NEW YORK (Reuters Health) – Der Gebrauch des Tumor-Nekrose-Faktor-Blockers Etanercept zur Behandlung der rheumatoiden Arthritis (RA) bis zu fünf Jahre lang erhöht nicht das Risiko für ein Spinaliom, so ein Bericht in der Juliausgabe der Archives of Dermatology.

Es sind Bedenken aufgetreten, dass Etanercept das Potenzial für eine pathologische Immunsuppression haben könnte, wie eine Behinderung der Tumorüberwachung. Theoretisch könnte es das Auftreten verschiedener Malignitäten erhöhen. Eine Zunahme der Indikationen für Etanercept in den vergangenen Jahren lief parallel zu einer Zunahme bei der Inzidenz des Spinalioms, was eine mögliche Verbindung nahe legte.

Um diesen Zusammenhang eingehender zu untersuchen, analysierten Dr. Mark Lebwohl von der Mount Sinai School of Medicine in New York und Kollegen Daten von 1442 RA-Patienten, die in eine Datenbank für klinische Studien eingetragen waren, mit mehr als 4000 Patientenjahren einer Etanercept-Exposition.

Die meisten Patienten wurden zweimal pro Woche mit 25-mg-Dosen Etanercept behandelt, die mittleren und die maximalen Expositionszeiträume betrugen 3,7 und 5,7 Jahre.

Die Wissenschaftler analysierten zudem Daten von mehr als 125.000 Patienten, die in einer Datenbank zur „Postmarketing Surveillance“ von Etanercept erfasst waren.

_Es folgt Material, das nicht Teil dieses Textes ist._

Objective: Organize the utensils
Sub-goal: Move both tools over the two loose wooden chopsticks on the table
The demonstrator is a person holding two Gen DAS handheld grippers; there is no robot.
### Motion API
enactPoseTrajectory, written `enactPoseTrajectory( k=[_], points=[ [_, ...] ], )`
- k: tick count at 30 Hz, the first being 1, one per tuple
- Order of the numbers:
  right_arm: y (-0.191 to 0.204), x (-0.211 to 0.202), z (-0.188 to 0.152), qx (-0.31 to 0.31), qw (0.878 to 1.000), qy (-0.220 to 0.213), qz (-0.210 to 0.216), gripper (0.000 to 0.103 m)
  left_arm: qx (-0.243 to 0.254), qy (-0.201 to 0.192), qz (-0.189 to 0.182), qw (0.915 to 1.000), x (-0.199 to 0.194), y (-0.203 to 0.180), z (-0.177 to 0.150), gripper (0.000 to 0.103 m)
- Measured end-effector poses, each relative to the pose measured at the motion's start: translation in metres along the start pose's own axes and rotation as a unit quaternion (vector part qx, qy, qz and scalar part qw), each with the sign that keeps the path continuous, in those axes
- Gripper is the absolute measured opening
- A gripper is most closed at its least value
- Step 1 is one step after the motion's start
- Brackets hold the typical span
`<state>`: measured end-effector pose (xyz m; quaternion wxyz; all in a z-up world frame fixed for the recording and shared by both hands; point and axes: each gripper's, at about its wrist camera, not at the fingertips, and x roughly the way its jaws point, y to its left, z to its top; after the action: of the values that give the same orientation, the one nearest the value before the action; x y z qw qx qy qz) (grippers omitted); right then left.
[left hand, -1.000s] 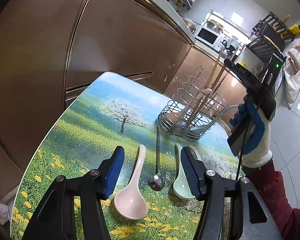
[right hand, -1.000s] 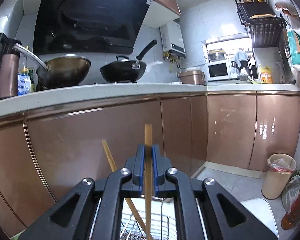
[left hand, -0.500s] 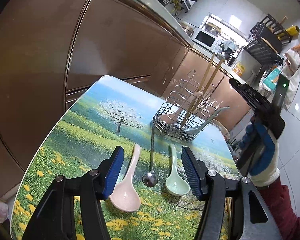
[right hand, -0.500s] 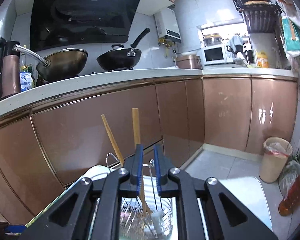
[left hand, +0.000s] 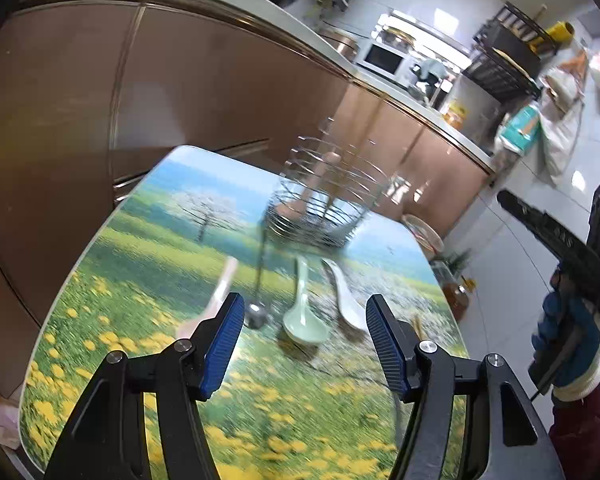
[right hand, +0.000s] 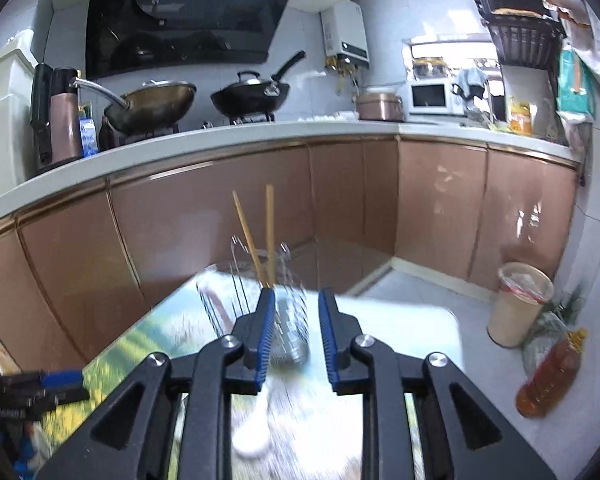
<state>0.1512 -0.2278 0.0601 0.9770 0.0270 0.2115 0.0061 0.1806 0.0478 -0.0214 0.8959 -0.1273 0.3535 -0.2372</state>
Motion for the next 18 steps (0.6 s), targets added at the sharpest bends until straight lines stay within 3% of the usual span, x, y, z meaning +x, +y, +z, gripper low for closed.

Lediglich vier Fälle eines Spinalioms wurden unter Patienten in der Datenbank für klinische Studien entdeckt, was eine Rate ergibt, die sich gut mit dem vergleichen lässt, was in der allgemeinen Bevölkerung beobachtet wird. Desgleichen wurden nur sehr wenige Fälle eines Spinalioms in der Postmarketing-Surveillance-Gruppe beobachtet.

Der Gebrauch von Etanercept sei nicht mit einem erhöhten Risiko für ein Spinaliom assoziiert, schlussfolgern die Autoren.

Quelle: Arch Dermatol 2005;141:861-864.